There is a direct link and potentially devastating consequences to the way our children behave online based on their self-beliefs. Anxiety, depression, cyberbullying, self-harm and suicide can be fuelled by the people and content they are exposed to through the internet and on social media platforms (WhatsApp and other chat apps included).
Besides their self-worth, children need resilience and exit strategies to deal with the online challenges they face – will you be the one to guide them through their journey?
We are in this together
Digital parenting can feel like an isolated and lonely journey, however the good news is that we are actually all in this together.

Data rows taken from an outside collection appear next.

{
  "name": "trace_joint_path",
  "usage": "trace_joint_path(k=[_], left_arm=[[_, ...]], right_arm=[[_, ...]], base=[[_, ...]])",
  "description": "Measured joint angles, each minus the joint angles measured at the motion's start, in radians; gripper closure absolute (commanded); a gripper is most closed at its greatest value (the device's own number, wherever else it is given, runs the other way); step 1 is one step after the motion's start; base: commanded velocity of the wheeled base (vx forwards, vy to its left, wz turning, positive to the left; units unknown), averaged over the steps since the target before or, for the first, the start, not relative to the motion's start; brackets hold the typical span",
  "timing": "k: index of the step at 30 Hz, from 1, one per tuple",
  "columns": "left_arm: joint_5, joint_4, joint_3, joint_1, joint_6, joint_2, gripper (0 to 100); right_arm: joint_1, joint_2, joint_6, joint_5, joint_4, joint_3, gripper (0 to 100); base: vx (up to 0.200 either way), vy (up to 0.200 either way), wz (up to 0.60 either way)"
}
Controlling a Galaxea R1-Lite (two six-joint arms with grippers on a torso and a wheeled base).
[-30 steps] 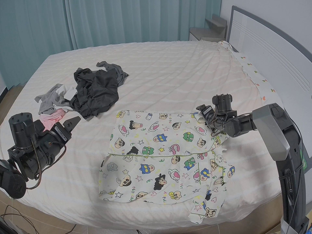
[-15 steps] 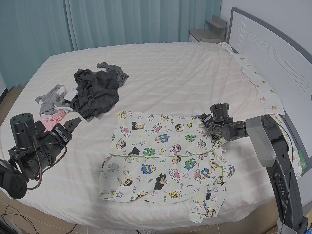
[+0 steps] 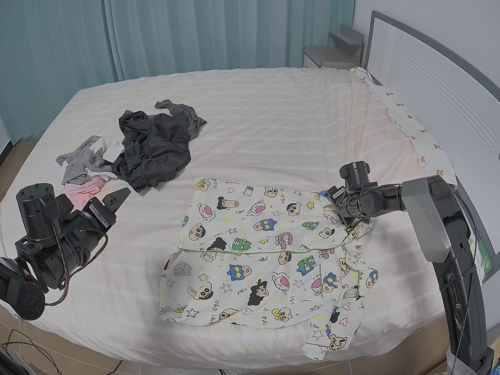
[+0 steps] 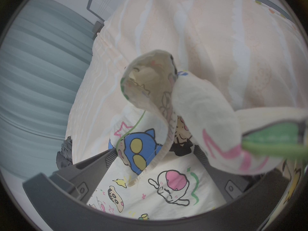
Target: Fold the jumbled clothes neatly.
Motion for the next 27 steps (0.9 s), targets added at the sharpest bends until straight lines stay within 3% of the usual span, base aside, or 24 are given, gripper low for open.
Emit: trace_joint_path(k=[12, 16, 21, 27], left_arm=[[-0.001, -0.051, 0.021, -0.018, 0.001, 0.002, 0], [-0.007, -0.109, 0.054, -0.045, 0.007, 0.002, 0], [-0.053, -0.187, 0.113, -0.070, 0.039, 0.001, 0], [-0.140, -0.207, 0.177, -0.087, 0.085, 0.000, 0]], right_arm=[[0.061, -0.216, -0.011, 0.000, -0.005, -0.006, 0], [0.107, -0.284, -0.102, -0.016, 0.077, -0.007, 0], [0.144, -0.336, -0.277, -0.139, 0.216, -0.007, 0], [0.175, -0.418, -0.277, -0.172, 0.512, -0.006, 0]], base=[[0.000, 0.000, 0.00], [0.000, 0.000, 0.00], [0.000, 0.000, 0.00], [0.000, 0.000, 0.00]])
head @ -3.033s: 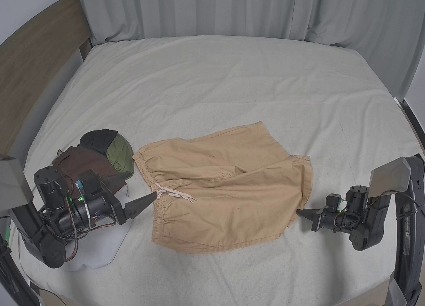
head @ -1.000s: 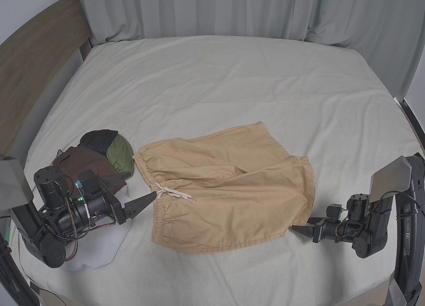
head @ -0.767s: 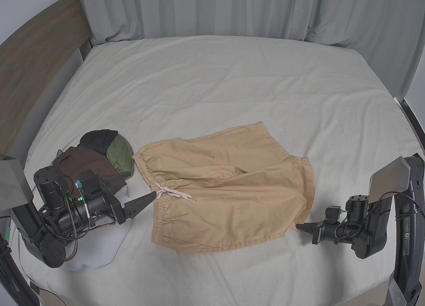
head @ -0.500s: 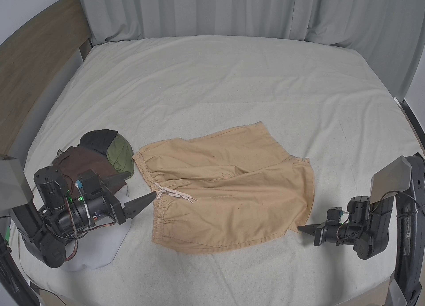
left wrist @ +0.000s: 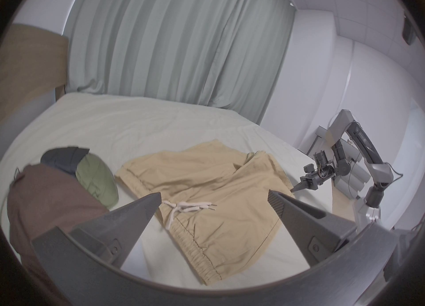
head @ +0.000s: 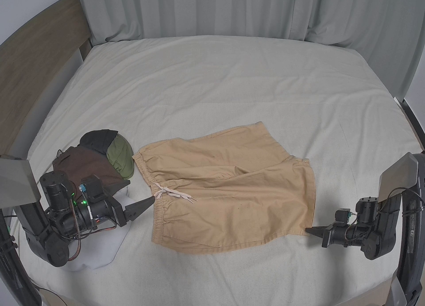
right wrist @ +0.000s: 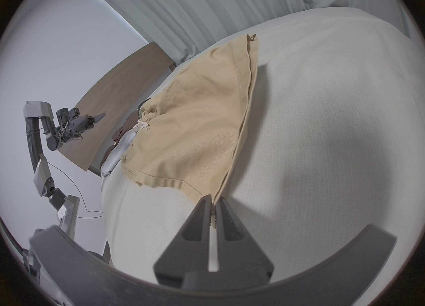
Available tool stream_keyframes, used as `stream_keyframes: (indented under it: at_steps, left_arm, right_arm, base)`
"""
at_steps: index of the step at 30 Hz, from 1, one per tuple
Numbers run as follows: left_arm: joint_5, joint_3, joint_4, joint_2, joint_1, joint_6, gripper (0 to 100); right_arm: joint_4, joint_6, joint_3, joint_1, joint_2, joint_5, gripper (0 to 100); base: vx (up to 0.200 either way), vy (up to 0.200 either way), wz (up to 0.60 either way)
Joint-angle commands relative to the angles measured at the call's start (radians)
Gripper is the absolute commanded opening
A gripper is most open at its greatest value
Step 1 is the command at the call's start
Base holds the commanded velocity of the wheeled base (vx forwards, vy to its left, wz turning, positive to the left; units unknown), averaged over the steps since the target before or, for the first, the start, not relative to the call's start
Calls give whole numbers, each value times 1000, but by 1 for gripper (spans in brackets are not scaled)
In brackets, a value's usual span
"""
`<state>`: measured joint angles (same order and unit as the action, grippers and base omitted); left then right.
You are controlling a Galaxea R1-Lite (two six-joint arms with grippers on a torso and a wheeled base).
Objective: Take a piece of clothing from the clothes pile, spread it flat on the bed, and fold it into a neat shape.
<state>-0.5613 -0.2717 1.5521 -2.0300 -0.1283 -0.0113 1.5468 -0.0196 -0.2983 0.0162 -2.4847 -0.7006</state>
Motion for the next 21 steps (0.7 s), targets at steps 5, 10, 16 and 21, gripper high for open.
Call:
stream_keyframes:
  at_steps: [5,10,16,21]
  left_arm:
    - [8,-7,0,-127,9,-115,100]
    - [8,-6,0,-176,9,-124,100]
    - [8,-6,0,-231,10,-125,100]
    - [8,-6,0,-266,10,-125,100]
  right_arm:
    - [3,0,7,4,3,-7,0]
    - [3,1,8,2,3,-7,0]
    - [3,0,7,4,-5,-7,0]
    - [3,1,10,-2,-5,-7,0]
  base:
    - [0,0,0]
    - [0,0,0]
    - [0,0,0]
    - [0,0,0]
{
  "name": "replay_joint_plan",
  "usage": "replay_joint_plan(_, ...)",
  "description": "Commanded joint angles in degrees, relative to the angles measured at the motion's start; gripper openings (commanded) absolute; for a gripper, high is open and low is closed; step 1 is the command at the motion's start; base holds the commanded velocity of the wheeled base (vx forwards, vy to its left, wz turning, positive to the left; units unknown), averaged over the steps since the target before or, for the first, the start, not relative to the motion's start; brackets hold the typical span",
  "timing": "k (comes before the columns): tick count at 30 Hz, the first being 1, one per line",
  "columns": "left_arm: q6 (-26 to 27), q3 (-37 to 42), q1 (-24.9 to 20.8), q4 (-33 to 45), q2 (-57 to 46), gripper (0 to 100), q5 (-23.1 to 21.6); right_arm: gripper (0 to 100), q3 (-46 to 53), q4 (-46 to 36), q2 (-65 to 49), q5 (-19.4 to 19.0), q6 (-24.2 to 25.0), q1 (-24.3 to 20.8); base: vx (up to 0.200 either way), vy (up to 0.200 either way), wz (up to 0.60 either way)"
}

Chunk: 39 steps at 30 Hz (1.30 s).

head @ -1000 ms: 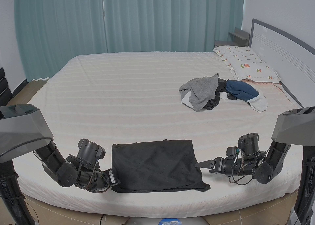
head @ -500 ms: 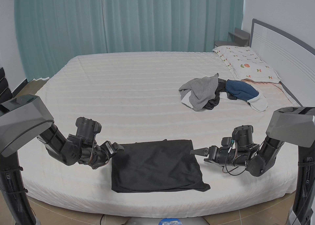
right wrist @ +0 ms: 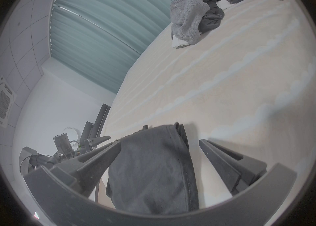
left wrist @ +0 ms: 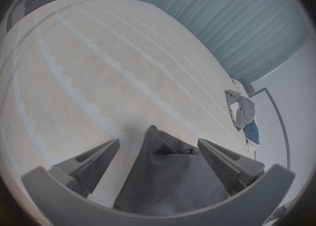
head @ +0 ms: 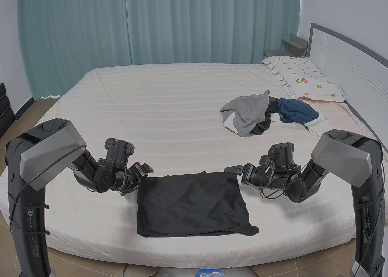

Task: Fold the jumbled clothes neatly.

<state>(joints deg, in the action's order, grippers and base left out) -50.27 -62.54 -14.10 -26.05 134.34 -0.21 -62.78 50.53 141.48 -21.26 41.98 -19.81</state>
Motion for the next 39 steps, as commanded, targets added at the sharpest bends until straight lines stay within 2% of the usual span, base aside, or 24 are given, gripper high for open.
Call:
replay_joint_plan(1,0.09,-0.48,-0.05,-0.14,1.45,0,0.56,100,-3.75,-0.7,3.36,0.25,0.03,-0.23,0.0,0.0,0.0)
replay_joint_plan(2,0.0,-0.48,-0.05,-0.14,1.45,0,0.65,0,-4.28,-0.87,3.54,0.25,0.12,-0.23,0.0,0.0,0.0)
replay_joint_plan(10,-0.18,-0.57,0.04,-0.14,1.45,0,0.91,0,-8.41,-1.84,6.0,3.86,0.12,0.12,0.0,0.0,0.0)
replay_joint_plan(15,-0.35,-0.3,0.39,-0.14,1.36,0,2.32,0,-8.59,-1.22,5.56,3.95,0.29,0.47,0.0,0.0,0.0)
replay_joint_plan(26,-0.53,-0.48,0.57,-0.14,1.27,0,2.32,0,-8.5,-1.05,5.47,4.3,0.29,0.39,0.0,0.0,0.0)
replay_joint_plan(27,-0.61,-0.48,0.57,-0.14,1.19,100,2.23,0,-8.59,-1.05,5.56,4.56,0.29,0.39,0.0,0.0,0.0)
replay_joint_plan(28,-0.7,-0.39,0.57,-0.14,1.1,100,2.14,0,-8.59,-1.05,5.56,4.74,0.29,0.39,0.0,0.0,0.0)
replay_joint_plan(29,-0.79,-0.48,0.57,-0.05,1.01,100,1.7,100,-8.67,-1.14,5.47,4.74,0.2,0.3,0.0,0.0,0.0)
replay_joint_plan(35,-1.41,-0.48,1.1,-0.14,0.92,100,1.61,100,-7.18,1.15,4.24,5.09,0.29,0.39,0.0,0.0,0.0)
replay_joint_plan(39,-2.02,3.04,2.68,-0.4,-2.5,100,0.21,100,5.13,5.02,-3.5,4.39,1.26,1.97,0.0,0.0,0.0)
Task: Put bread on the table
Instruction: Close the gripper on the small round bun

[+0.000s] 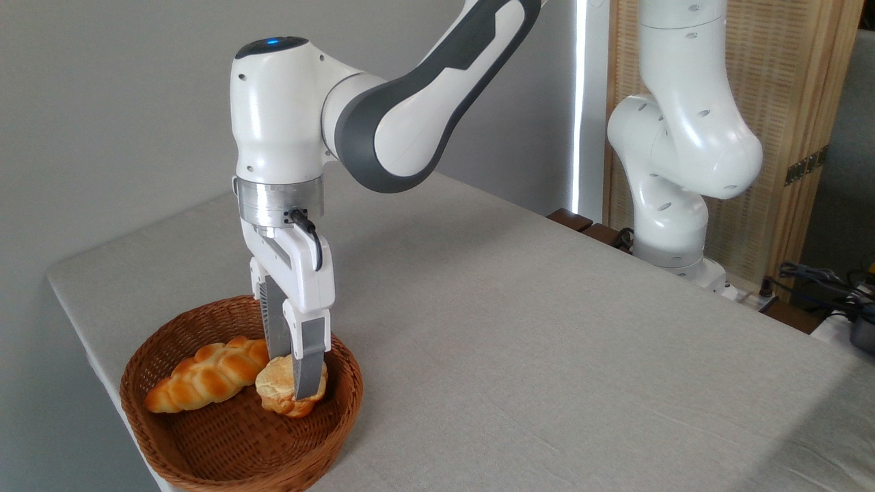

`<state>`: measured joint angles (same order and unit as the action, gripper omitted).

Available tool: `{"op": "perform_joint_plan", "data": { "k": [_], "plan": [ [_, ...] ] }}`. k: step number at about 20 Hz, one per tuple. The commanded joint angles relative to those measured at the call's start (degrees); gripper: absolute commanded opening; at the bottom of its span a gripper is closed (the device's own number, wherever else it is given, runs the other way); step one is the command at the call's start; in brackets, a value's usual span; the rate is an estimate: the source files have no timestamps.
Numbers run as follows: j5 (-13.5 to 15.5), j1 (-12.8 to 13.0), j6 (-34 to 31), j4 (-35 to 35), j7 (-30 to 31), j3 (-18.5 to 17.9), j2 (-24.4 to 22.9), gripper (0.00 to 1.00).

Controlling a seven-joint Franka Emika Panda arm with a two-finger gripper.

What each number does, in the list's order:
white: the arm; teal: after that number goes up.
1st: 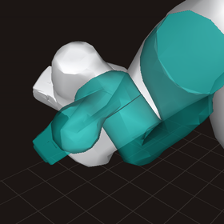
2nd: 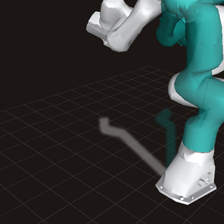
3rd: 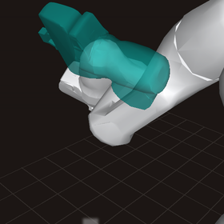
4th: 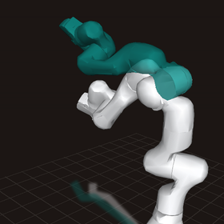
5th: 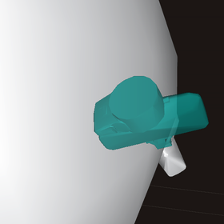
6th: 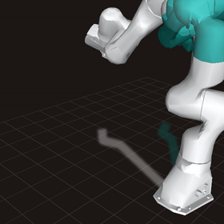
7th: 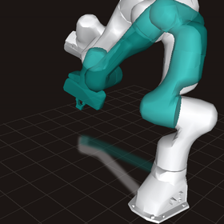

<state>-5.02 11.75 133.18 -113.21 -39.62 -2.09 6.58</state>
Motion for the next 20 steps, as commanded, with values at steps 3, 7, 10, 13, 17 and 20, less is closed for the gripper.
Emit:
{"op": "perform_joint_plan", "data": {
  "k": [3,7,10,13,17,20],
  "plan": [
    [-3.94,0.11,0.76,0.36,-1.43,-0.02,0.62,0.66],
    [-3.94,0.11,0.76,0.36,-1.43,0.50,0.62,0.47],
    [-3.86,0.11,0.76,0.36,-1.34,0.59,0.62,0.48],
    [-3.68,0.11,0.76,0.45,-1.25,0.59,0.54,0.48],
    [-3.24,0.02,0.85,0.62,-1.25,0.59,0.54,0.48],
    [-2.81,0.02,0.85,0.80,-0.55,0.24,-0.16,0.49]
  ]
}}
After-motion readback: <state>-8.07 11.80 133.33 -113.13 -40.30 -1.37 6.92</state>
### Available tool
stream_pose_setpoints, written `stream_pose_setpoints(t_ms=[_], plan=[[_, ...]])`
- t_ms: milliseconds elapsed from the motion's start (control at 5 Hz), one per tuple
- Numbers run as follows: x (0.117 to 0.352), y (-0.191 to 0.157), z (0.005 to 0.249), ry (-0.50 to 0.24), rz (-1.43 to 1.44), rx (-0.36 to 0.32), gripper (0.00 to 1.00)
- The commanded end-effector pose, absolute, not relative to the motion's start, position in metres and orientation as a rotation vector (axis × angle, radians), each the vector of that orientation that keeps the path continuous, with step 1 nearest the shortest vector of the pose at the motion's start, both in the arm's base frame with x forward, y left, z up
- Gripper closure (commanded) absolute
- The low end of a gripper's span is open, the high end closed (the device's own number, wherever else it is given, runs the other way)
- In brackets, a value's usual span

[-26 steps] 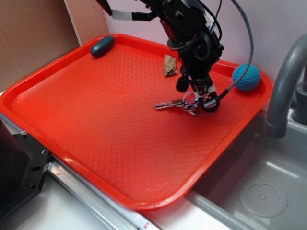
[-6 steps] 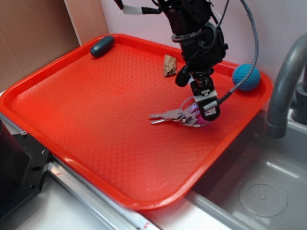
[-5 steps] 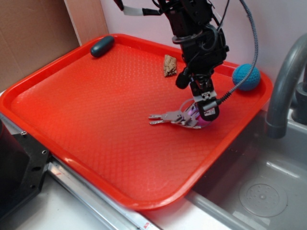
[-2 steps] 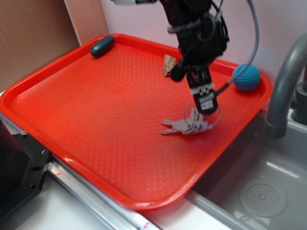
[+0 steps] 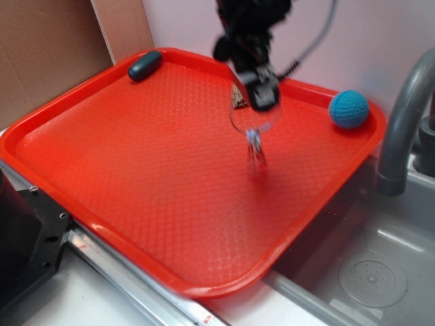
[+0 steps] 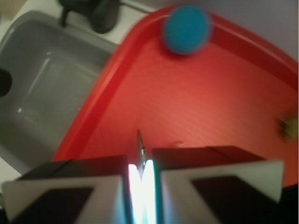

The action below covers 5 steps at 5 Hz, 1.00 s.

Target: Grab the silver keys.

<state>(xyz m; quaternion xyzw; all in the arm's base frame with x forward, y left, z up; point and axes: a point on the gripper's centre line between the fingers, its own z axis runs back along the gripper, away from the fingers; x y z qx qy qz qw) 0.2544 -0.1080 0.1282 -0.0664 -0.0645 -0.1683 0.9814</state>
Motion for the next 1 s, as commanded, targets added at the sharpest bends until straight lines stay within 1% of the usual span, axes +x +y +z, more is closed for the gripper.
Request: stream_pose_setpoints(t_ms=[0, 200, 400, 600, 800], plan=[[0.227, -0.019, 0.192, -0.010, 0.157, -0.031, 1.00], [0.202, 0.003, 0.215, 0.010, 0.407, -0.013, 1.00], [0.184, 0.000, 0.242, -0.142, 0.584, 0.042, 1.00], [0.197, -0.011, 0.251, -0.192, 0.512, 0.059, 1.00], [0.204, -0.020, 0.247, -0.202, 0.480, 0.077, 1.00]])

There are so many resources available to choose from and here are some to consider that are linked directly to our children and their online challenges:
- Parental control apps to help you with screen time management, app permissions and location tracking: Kaspersky Safe Kids and Google Family Link are some of the apps I’ve tried and like.
- Be alerted when your child might be in a cyberbullying situation, receives adult content or searches for inappropriate topics on the internet: FYI play it safe [use “cyberwellness” when you subscribe]
- Education and interactive app to teach young people how to use social media safely: Klikd [use “Rianette” for a special discount]
- Join me for my Digital Parenting webinars and Family Coaching Sessions (mail firstname.lastname@example.org)
- To order my book “Raising a screen savvy child”, also available in Afrikaans
- If you or your child are in cyber trouble, contact Help@SaveTNet.com
Travel safely in cyber space and remember your value is not determined by the likes you get, the number of friends you have or the filters you use, because you were marvellously and wonderfully made. Now go tell your child and make a deposit in their self-worth foundation.